Map Reduce

The MapReduce pattern is a powerful way to process large datasets by breaking down a complex task into two main phases: Map (processing individual items) and Reduce (aggregating results). Caskada provides the perfect abstractions to implement this pattern efficiently, especially with its ParallelFlow for concurrent mapping.

Core Components

Trigger Node:
- Role: Triggers the fan-out to Mapper Nodes from a list of items.
- Implementation: A standard Node whose post method iterates through the input collection and calls this.trigger() for each item, passing item-specific data as forkingData.
Mapper Node:
- Role: Takes a single item from the input collection and transforms it.
- Implementation: A standard Node that receives an individual item (often via forkingData in its local memory) and performs a specific computation (e.g., summarizing a document, extracting key-value pairs).
- Output: Stores the processed result for that item in the global Memory object, typically using a unique key (e.g., memory.results[item_id] = processed_data).
Reducer Node:
- Role: Collects and aggregates the results from all Mapper Nodes.
- Implementation: A standard Node that reads all individual results from the global Memory and combines them into a final output. This node is usually triggered after all Mapper Nodes have completed.

MapReduce Flow

graph TD
    A[Start] --> B{Trigger Node};
    B -- "map_item 0" --> C[Mapper Node];
    B -- "..." --> C;
    B -- "map_item n" --> C;
    C -- "all_mapped" --> D[Reducer Node];
    D --> E[End];

Pattern Implementation

We use a ParallelFlow for the mapping phase for performance gain.

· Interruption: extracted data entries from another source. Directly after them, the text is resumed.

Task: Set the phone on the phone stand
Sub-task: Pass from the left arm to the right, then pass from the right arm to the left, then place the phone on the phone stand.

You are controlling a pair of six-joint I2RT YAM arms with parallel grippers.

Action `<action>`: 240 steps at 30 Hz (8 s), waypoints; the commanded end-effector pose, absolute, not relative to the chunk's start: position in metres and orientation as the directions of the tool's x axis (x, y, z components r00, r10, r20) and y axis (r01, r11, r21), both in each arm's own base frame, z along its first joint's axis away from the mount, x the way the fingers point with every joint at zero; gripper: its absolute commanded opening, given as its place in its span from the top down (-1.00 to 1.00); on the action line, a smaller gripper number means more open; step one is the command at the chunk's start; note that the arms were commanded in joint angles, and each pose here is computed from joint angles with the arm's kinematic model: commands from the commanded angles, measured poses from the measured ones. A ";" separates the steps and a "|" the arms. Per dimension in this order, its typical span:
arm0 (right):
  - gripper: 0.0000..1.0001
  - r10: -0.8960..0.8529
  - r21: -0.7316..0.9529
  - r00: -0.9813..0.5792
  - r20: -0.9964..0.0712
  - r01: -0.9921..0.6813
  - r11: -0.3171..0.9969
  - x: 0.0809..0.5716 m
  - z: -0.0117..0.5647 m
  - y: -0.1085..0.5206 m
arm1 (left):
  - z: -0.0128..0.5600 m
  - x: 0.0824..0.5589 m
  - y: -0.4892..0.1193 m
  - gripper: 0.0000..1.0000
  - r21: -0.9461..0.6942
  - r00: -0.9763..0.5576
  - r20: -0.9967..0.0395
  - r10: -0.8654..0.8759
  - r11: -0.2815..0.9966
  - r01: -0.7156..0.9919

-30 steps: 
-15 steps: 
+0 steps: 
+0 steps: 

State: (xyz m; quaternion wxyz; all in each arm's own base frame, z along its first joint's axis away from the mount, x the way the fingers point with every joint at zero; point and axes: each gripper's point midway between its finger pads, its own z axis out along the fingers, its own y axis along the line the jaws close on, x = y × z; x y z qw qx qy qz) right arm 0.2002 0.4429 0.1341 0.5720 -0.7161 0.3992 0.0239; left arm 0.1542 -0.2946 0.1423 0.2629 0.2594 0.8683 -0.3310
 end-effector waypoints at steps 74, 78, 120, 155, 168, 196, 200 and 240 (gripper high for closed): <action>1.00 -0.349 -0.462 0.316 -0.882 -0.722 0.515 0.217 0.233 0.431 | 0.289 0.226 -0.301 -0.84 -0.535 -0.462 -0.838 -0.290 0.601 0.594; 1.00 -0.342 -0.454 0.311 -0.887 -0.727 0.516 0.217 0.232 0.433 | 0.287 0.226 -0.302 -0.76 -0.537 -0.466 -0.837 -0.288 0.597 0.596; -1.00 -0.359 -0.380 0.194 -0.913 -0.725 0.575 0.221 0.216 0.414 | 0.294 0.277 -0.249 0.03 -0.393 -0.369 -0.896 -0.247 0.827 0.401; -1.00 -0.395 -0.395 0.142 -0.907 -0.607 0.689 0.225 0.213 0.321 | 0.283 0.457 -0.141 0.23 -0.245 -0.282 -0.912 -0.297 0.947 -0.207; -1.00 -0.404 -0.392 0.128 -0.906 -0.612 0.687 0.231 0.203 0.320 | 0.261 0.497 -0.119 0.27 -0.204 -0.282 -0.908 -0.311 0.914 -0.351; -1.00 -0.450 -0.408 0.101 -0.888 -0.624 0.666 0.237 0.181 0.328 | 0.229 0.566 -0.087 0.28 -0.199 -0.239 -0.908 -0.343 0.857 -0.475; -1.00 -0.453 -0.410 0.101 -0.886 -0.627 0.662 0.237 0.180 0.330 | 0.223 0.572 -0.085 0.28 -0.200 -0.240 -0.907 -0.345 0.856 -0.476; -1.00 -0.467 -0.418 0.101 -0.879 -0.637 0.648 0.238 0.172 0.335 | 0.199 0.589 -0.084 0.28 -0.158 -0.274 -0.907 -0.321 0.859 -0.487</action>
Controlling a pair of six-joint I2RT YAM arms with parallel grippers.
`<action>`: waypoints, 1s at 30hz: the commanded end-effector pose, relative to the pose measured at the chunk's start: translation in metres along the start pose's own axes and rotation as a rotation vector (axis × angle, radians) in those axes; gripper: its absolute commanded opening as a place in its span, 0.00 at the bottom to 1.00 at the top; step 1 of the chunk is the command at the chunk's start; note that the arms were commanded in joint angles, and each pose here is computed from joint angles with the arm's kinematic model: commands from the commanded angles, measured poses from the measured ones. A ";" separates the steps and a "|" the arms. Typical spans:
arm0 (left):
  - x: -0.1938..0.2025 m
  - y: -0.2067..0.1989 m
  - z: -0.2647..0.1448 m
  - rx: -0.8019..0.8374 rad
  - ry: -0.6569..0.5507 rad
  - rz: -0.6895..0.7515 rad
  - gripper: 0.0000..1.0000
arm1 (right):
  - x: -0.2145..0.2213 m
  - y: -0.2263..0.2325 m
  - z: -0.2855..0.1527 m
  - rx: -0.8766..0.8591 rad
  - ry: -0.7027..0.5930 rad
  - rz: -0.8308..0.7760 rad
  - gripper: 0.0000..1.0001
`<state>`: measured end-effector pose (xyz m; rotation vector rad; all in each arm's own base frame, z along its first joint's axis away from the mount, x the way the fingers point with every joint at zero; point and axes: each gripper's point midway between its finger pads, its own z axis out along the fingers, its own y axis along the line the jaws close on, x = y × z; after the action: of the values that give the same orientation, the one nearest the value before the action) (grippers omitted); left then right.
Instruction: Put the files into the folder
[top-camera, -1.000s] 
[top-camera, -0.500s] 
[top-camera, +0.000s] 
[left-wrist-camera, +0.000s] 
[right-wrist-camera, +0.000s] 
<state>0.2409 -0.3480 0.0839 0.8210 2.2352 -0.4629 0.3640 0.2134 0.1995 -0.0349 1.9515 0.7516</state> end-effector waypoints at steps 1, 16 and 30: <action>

from caskada import Node, Flow, ParallelFlow

class Trigger(Node):
    async def prep(self, memory):
        assert hasattr(memory, "items"), f"'items' must be set in memory"
        return getattr(memory, "items")

    async def post(self, memory, items, exec_res):
        setattr(memory,"output", {} if isinstance(items, dict) else [None] * len(items))
        for index, input in (enumerate(items) if isinstance(items, (list, tuple)) else items.items()):
            self.trigger("default", {"index": index, "item": input})

class Reducer(Node):
    async def prep(self, memory):
        assert hasattr(memory, "index"), "index of processed item must be set in memory"
        assert hasattr(memory, "item"), "processed item must be set in memory"
        return memory.index, memory.item

    async def post(self, memory, prep_res, exec_res):
        memory.output[prep_res[0]] = prep_res[1]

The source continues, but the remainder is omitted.